> [Activity] Go through the following data and transcribe exactly the stretch of lines from the one holding "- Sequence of" to the one holding "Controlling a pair", both included.

- Opening Delimiter -

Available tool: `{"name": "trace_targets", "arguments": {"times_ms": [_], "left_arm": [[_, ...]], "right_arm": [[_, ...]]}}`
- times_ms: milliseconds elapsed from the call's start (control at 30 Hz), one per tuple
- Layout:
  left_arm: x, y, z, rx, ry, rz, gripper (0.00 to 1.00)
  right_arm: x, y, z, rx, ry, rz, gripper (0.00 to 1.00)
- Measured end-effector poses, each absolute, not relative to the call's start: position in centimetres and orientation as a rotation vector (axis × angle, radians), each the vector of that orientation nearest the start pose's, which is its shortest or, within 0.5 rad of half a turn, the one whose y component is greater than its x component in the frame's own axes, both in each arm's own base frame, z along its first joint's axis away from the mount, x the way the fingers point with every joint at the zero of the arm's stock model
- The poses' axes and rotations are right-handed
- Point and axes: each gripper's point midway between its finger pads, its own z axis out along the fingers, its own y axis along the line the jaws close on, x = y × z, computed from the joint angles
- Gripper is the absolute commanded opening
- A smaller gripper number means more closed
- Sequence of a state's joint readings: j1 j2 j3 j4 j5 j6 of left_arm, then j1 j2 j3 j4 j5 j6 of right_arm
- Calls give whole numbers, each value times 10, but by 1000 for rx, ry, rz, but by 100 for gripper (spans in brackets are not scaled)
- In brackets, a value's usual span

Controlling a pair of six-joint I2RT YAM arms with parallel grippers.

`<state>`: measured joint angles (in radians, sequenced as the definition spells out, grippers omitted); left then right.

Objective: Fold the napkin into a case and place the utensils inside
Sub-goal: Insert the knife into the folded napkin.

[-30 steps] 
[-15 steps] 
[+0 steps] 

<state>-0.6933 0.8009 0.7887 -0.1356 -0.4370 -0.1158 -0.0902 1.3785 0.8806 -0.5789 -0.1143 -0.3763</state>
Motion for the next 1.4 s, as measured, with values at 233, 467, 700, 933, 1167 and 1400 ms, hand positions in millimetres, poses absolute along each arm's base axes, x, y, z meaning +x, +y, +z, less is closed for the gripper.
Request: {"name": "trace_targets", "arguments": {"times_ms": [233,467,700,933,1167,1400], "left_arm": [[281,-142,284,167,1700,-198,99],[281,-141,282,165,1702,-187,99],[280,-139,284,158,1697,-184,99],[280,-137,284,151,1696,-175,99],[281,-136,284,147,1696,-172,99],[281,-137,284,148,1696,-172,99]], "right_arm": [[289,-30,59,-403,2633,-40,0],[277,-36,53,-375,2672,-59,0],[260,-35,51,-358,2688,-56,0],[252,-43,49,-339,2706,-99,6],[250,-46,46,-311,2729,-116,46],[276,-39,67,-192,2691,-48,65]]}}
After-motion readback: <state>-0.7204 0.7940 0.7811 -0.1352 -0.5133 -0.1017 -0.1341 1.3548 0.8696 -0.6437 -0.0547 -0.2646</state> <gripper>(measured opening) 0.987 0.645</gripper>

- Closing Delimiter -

> [Answer space]
- Sequence of a state's joint readings: j1 j2 j3 j4 j5 j6 of left_arm, then j1 j2 j3 j4 j5 j6 of right_arm
- Calls give whole numbers, each value times 10, but by 1000 for rx, ry, rz, but by 100 for gripper (spans in brackets are not scaled)
- In brackets, a value's usual span

Controlling a pair of six-joint I2RT YAM arms with parallel grippers.

This answer is now complete.